Each line below either holds the string "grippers" or doesn't. Count those that do and give only the number.

» Entries shown:
..........

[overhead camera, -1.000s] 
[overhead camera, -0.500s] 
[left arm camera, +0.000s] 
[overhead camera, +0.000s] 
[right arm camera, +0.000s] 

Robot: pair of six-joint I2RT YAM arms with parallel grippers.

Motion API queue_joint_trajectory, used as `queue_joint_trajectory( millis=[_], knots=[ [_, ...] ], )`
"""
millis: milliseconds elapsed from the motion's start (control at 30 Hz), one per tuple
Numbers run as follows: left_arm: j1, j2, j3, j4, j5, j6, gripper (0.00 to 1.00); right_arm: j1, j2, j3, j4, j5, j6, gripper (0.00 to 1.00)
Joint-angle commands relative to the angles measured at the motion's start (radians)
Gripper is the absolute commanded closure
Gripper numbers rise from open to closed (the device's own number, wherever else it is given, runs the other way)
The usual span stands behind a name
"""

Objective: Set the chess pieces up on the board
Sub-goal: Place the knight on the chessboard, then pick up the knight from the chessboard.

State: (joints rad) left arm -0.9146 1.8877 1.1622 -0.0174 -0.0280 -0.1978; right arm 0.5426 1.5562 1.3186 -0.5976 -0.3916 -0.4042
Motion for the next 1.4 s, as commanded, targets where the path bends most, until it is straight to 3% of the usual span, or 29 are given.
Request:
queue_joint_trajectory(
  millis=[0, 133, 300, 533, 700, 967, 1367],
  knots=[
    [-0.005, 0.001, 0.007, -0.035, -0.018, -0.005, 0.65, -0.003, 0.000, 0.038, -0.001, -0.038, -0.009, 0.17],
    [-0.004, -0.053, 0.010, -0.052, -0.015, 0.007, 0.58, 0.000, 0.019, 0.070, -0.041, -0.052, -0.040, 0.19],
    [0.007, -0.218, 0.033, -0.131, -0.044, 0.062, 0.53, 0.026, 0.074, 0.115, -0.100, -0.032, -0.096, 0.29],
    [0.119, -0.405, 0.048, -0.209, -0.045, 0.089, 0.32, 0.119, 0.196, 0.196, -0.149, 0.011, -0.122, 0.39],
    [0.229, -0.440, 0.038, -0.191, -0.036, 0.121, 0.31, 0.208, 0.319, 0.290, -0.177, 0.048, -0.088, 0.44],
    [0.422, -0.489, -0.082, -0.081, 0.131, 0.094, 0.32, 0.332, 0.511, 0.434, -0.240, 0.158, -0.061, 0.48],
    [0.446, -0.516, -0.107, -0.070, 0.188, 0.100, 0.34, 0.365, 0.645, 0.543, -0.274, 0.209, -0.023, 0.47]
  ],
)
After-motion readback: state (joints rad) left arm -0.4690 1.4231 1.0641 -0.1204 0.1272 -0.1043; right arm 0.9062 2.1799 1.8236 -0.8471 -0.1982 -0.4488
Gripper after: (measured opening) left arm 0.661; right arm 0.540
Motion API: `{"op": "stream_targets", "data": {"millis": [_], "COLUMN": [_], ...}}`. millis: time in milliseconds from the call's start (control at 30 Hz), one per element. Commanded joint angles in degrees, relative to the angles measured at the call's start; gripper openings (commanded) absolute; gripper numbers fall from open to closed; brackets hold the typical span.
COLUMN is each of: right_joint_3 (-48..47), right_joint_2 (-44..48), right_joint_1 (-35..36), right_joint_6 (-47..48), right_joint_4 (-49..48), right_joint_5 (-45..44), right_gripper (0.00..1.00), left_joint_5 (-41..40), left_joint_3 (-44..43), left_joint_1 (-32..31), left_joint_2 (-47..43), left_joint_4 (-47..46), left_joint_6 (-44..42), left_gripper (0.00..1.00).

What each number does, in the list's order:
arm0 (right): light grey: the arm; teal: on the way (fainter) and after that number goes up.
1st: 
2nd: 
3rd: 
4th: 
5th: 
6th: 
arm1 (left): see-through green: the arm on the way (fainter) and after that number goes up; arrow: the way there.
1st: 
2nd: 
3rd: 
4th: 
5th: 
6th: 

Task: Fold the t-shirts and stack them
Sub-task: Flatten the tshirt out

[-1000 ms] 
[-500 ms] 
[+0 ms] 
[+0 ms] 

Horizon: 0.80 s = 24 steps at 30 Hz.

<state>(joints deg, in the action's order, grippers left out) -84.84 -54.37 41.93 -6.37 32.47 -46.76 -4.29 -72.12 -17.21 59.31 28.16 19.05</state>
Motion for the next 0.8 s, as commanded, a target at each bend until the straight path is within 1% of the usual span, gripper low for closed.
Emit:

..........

» Solution to the exercise: 2